▶ DATA RECORDS:
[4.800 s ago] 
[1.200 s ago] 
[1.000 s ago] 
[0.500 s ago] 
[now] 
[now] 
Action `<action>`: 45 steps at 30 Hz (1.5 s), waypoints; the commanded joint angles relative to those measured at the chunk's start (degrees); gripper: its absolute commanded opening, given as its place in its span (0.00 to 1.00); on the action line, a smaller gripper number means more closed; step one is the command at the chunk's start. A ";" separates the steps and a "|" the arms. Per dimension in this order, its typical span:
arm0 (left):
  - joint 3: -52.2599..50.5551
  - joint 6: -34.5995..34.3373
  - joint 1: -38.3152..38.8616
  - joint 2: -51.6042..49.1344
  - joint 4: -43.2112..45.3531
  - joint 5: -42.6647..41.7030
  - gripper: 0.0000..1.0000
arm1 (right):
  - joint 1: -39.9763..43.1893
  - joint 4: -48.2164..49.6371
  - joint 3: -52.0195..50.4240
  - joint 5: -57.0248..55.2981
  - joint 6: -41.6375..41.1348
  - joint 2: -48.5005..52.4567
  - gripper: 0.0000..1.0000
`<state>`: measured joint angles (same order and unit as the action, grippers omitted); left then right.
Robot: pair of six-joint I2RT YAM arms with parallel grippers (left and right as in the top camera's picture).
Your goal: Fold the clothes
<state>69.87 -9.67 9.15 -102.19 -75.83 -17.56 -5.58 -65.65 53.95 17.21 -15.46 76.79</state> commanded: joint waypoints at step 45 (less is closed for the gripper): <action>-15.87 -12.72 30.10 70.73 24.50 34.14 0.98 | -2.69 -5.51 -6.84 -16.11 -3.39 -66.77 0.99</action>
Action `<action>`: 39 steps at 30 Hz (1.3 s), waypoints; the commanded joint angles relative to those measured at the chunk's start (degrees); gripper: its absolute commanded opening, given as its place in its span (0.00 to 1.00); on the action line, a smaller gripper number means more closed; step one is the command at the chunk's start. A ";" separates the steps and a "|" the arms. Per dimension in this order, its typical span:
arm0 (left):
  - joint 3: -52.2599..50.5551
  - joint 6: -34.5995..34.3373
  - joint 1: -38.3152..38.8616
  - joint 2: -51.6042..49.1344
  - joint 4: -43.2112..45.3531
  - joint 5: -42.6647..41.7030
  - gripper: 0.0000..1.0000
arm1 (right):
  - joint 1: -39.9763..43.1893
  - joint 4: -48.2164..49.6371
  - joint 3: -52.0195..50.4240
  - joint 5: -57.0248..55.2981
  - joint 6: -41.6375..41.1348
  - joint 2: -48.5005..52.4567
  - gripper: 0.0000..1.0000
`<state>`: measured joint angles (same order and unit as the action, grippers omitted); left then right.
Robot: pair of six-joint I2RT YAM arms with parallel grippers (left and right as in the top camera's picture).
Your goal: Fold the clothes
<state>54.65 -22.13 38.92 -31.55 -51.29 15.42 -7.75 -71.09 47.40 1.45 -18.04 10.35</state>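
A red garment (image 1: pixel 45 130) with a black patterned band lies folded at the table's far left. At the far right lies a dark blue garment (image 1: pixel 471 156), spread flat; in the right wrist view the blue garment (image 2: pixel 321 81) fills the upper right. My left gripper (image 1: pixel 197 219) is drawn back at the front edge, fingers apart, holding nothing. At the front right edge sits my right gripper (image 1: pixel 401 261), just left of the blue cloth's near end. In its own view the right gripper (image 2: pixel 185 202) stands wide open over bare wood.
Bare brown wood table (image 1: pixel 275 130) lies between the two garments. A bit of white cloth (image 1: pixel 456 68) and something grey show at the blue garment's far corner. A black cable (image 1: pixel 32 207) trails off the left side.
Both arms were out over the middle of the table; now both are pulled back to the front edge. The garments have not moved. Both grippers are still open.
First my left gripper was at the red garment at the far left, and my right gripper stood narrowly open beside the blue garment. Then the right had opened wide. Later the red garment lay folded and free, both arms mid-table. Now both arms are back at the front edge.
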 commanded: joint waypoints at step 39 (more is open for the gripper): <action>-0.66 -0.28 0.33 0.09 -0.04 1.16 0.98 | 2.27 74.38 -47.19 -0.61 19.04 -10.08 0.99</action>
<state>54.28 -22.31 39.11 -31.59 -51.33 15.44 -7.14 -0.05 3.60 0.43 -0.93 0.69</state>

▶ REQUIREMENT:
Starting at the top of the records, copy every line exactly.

▶ TASK ANSWER:
[4.800 s ago] 
[1.200 s ago] 
[1.000 s ago] 
[0.500 s ago] 
[now] 
[now] 
Action `<action>`: 45 steps at 30 Hz (1.5 s), waypoints; the commanded joint angles relative to those measured at the chunk's start (degrees); gripper: its absolute commanded opening, given as its place in its span (0.00 to 1.00); on the action line, a smaller gripper number means more closed; step one is the command at the chunk's start. A ";" separates the steps and a "|" the arms. Per dimension in this order, its typical span:
arm0 (left):
  - joint 3: -52.2599..50.5551
  - joint 6: -34.5995..34.3373
  - joint 1: -38.3152..38.8616
  - joint 2: -51.6042..49.1344
  - joint 4: -43.2112..45.3531
  - joint 5: -42.6647..41.7030
  - gripper: 0.0000..1.0000
arm1 (right):
  - joint 1: -39.9763..43.1893
  - joint 4: -48.2164..49.6371
  - joint 3: -52.0195..50.4240
  - joint 5: -57.0248..55.2981
  - joint 6: -41.6375..41.1348
  - joint 2: -48.5005..52.4567
  - gripper: 0.0000..1.0000
`<state>`: measured joint angles (same order and unit as the action, grippers omitted); left then right.
Robot: pair of six-joint I2RT YAM arms with parallel grippers (left and right as in the top camera's picture).
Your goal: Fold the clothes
<state>69.87 -9.67 9.15 -102.19 -75.83 -17.56 -5.58 -65.65 53.95 17.21 -15.46 76.79</state> commanded: joint waypoints at step 45 (less is closed for the gripper): <action>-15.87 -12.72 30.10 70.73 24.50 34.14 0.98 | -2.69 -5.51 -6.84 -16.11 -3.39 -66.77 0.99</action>
Action `<action>`: 39 steps at 30 Hz (1.3 s), waypoints; the commanded joint angles relative to those measured at the chunk's start (degrees); gripper: its absolute commanded opening, given as its place in its span (0.00 to 1.00); on the action line, a smaller gripper number means more closed; step one is the command at the chunk's start. A ";" separates the steps and a "|" the arms. Per dimension in this order, its typical span:
arm0 (left):
  - joint 3: -52.2599..50.5551
  - joint 6: -34.5995..34.3373
  - joint 1: -38.3152..38.8616
  - joint 2: -51.6042..49.1344
  - joint 4: -43.2112..45.3531
  - joint 5: -42.6647..41.7030
  - gripper: 0.0000..1.0000
arm1 (right):
  - joint 1: -39.9763..43.1893
  - joint 4: -48.2164..49.6371
  - joint 3: -52.0195..50.4240
  - joint 5: -57.0248..55.2981
  - joint 6: -41.6375..41.1348
  - joint 2: -48.5005..52.4567
  - gripper: 0.0000..1.0000
`<state>`: measured joint angles (same order and unit as the action, grippers omitted); left then right.
Robot: pair of six-joint I2RT YAM arms with parallel grippers (left and right as in the top camera's picture).
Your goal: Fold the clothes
<state>54.65 -22.13 38.92 -31.55 -51.29 15.42 -7.75 -71.09 47.40 1.45 -18.04 10.35</state>
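A red garment (image 1: pixel 45 130) with a black patterned band lies folded at the table's far left. At the far right lies a dark blue garment (image 1: pixel 471 156), spread flat; in the right wrist view the blue garment (image 2: pixel 321 81) fills the upper right. My left gripper (image 1: pixel 197 219) is drawn back at the front edge, fingers apart, holding nothing. At the front right edge sits my right gripper (image 1: pixel 401 261), just left of the blue cloth's near end. In its own view the right gripper (image 2: pixel 185 202) stands wide open over bare wood.
Bare brown wood table (image 1: pixel 275 130) lies between the two garments. A bit of white cloth (image 1: pixel 456 68) and something grey show at the blue garment's far corner. A black cable (image 1: pixel 32 207) trails off the left side.
Both arms were out over the middle of the table; now both are pulled back to the front edge. The garments have not moved. Both grippers are still open.
First my left gripper was at the red garment at the far left, and my right gripper stood narrowly open beside the blue garment. Then the right had opened wide. Later the red garment lay folded and free, both arms mid-table. Now both arms are back at the front edge.
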 commanded: joint waypoints at step 39 (more is open for the gripper): <action>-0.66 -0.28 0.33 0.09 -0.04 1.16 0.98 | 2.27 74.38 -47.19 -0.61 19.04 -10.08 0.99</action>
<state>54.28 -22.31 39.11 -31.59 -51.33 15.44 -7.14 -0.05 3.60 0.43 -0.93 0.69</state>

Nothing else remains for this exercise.